Morgan Stanley CEO James Gorman has recovered from COVID-19, according to a Bloomberg report.
The executive, 61, recently told the bank’s employees that he had flu-like symptoms last month and tested positive for COVID-19, but he did not require a hospital stay during the illness.
The news was confirmed Thursday by a company spokesperson.
Morgan Stanley, which has some 15,500 financial advisors, is buying discount broker E-Trade Financial for $13 billion, creating a firm that could have over $3 trillion in client assets. It reportedly got Justice Department approval for the deal two weeks ago.
The firm will report its first-quarter 2020 earnings on Wednesday.
Also in late March, Gorman told Morgan Stanley’s employees that the bank planned to keep its employees on board throughout the year. (The memo was seen by ThinkAdvisor and its contents were confirmed by a spokesperson.)
“I am sure some, if not many, of you are worried about your jobs,” he explained. “While long term we can’t be sure how this will play out, we want to commit to you that there will not be a reduction in force at Morgan Stanley in 2020. Aside from a performance issue or a breach of the code of conduct, your jobs are secure.”
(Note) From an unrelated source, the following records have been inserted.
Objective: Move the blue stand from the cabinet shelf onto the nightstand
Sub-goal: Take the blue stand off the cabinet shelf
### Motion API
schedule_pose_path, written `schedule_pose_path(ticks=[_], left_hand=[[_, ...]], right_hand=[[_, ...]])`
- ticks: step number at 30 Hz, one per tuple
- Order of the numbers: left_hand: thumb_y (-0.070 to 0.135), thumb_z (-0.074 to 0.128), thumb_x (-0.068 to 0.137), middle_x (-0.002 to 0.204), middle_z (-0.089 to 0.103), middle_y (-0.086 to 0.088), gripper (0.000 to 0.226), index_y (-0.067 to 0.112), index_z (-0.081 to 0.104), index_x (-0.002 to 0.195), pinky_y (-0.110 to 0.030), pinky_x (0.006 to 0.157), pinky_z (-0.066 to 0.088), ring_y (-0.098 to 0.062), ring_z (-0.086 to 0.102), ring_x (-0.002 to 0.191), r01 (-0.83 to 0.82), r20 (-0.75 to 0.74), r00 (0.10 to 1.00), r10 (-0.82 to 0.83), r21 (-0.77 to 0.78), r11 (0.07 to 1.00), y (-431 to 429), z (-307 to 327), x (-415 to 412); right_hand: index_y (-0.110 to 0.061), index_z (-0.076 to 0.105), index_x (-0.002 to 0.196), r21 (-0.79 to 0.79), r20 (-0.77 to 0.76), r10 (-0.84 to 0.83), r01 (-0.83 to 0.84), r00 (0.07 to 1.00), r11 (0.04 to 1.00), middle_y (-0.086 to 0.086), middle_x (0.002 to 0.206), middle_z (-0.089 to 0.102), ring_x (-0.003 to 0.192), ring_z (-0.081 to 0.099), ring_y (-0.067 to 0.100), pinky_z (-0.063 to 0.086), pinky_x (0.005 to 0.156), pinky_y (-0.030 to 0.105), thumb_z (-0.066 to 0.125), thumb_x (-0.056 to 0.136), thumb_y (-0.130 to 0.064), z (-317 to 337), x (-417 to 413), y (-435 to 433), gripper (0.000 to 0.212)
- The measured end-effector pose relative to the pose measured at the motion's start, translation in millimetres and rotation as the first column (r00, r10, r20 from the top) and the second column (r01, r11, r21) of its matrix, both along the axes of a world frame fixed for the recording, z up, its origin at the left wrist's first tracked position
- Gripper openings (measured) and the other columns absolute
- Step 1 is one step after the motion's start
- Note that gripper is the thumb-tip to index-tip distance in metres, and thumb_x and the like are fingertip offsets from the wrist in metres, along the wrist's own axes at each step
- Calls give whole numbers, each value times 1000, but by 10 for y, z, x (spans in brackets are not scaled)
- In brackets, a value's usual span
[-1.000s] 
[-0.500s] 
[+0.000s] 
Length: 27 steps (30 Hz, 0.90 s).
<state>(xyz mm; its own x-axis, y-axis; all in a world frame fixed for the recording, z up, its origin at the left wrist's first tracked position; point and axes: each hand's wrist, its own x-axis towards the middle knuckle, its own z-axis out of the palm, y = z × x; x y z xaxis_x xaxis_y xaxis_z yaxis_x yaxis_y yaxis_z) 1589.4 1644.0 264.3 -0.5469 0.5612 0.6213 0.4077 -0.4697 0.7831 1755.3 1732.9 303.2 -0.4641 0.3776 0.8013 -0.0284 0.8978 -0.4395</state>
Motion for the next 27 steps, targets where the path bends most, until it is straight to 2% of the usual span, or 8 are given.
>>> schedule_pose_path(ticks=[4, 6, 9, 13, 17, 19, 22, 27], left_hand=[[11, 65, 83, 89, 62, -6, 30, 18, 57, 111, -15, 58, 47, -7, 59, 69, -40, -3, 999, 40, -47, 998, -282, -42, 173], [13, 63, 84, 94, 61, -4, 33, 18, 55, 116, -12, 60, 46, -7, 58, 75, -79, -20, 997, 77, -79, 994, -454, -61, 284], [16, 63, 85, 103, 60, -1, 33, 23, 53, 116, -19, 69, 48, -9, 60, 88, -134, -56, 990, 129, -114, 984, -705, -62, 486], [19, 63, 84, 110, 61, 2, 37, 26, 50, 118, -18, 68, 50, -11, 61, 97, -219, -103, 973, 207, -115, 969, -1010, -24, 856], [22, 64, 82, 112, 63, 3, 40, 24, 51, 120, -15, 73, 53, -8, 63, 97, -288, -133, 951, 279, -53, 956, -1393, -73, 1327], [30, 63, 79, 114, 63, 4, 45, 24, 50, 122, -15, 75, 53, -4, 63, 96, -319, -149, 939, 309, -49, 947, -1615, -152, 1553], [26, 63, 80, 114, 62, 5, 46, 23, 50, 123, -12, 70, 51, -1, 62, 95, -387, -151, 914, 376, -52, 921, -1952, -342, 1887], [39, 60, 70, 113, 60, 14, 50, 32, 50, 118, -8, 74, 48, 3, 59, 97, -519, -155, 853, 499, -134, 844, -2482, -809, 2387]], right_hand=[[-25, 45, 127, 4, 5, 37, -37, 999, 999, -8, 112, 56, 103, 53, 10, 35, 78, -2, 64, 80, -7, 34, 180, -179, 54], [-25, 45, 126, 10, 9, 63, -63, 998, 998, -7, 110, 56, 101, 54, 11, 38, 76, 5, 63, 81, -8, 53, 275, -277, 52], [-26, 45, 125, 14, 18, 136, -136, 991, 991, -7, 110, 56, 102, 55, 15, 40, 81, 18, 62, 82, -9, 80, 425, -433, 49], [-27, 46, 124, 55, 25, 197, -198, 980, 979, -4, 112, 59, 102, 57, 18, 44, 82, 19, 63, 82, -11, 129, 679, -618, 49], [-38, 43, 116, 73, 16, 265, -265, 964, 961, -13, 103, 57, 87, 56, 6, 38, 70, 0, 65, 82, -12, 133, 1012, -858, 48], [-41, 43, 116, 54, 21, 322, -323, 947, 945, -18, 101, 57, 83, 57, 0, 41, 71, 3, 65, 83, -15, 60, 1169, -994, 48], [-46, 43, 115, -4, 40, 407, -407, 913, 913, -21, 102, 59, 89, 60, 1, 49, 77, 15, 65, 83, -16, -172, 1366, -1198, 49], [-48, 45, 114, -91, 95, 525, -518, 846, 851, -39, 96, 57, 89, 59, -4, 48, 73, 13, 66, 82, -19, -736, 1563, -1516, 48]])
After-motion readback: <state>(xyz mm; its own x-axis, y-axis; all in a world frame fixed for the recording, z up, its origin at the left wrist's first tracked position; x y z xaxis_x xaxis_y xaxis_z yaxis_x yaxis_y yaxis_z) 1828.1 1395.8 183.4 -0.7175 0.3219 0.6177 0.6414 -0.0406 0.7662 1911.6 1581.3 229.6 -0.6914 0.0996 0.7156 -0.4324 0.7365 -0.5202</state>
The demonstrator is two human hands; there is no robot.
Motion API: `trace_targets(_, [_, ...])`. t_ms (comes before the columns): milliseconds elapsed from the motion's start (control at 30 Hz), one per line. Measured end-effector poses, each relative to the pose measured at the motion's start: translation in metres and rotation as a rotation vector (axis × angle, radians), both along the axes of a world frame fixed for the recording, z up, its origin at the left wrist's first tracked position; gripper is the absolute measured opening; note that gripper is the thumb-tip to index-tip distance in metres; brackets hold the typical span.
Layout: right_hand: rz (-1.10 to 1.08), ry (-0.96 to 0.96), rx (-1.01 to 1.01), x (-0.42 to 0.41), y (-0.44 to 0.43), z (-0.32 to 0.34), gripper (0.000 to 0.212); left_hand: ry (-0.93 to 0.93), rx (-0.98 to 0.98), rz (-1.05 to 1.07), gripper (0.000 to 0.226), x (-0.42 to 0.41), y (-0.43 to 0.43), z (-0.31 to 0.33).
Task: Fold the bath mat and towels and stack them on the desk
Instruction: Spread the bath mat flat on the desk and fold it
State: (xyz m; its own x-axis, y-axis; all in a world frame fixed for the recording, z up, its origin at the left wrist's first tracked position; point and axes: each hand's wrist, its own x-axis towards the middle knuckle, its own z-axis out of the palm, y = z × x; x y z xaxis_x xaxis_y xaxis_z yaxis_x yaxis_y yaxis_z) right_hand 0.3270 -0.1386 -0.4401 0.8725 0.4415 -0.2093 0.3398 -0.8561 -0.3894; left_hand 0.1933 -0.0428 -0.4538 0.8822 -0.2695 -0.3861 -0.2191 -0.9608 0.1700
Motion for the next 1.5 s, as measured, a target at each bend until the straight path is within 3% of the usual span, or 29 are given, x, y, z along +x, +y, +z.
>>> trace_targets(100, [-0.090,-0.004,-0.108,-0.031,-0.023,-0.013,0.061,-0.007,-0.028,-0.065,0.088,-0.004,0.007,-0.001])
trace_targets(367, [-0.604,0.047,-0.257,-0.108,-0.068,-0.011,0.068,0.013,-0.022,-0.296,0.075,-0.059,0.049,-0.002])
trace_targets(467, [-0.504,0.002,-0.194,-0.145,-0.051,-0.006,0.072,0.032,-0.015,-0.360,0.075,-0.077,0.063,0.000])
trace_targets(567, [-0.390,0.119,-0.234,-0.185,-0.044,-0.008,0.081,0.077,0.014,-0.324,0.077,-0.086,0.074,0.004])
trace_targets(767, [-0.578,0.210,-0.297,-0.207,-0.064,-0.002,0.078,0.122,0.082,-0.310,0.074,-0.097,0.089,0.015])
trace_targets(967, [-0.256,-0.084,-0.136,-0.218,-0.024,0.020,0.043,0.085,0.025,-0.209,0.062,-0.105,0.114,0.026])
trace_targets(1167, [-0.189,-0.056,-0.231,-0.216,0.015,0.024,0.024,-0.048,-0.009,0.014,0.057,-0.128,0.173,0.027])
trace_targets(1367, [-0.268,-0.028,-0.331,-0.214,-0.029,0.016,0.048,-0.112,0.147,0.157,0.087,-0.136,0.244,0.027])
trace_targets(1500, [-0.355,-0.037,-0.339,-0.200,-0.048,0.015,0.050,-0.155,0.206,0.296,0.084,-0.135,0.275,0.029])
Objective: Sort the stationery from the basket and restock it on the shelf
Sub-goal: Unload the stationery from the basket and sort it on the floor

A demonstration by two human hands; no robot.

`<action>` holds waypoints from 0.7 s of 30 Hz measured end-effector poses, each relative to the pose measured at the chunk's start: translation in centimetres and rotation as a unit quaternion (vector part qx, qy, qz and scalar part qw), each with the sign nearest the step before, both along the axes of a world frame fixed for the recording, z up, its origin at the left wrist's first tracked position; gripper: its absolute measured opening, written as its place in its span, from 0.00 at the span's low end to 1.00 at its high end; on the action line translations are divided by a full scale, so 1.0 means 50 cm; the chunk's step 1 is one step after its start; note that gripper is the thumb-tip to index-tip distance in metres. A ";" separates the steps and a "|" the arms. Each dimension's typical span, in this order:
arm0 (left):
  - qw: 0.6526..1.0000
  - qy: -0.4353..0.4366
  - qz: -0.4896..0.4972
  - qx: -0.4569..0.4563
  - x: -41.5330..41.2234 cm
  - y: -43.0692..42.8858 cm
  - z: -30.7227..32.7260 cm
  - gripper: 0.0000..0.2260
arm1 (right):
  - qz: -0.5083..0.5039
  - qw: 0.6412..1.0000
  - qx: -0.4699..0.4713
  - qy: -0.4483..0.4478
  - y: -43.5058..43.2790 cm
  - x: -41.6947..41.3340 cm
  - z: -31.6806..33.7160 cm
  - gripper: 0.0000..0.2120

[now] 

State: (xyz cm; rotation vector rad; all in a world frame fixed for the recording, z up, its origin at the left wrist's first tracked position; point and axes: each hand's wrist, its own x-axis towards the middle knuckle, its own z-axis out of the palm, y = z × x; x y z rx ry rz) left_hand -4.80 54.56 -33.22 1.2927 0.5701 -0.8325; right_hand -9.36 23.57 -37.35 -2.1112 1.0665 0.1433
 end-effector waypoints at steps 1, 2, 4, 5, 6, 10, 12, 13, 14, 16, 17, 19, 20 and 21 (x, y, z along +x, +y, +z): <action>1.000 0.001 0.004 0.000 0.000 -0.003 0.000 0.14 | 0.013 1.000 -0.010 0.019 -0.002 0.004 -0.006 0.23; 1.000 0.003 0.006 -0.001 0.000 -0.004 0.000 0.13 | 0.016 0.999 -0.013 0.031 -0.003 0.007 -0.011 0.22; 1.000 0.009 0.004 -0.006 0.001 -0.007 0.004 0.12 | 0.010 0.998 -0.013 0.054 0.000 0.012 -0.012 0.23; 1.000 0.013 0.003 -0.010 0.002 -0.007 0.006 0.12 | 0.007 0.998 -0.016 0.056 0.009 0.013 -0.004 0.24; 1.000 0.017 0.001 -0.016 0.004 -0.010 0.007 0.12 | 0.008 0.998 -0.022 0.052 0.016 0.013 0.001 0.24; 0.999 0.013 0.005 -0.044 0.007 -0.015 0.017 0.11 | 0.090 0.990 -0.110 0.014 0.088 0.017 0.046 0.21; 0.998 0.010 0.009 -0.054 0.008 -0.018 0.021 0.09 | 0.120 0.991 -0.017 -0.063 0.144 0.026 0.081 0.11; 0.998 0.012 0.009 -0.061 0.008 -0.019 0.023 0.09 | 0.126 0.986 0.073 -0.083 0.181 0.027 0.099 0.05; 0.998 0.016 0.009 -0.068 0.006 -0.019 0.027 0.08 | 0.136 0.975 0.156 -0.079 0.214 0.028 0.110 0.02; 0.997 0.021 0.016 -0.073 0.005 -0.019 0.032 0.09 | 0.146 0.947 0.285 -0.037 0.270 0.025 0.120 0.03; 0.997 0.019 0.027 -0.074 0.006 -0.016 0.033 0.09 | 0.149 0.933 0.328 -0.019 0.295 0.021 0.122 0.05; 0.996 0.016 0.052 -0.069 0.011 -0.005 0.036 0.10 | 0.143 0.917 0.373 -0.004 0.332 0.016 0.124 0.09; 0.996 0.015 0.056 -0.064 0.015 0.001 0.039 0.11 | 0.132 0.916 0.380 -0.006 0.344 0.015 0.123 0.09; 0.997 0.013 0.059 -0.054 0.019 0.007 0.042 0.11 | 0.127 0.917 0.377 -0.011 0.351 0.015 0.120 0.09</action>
According to Gorman, some 90% of the bank’s employees are working from home due to the coronavirus. “I am incredibly proud of you! Working from home, supporting our clients and this great firm, and helping your families throughout the physical and mental stress,” he said.
Late last year, Morgan Stanley moved to trim some 1,500 jobs, or 2% of its global workforce, to boost efficiency in the face of weak trading revenue.
The cuts were set to include some managers in sales, trading and research, according to a Bloomberg report, and were focused on the technology and operations divisions.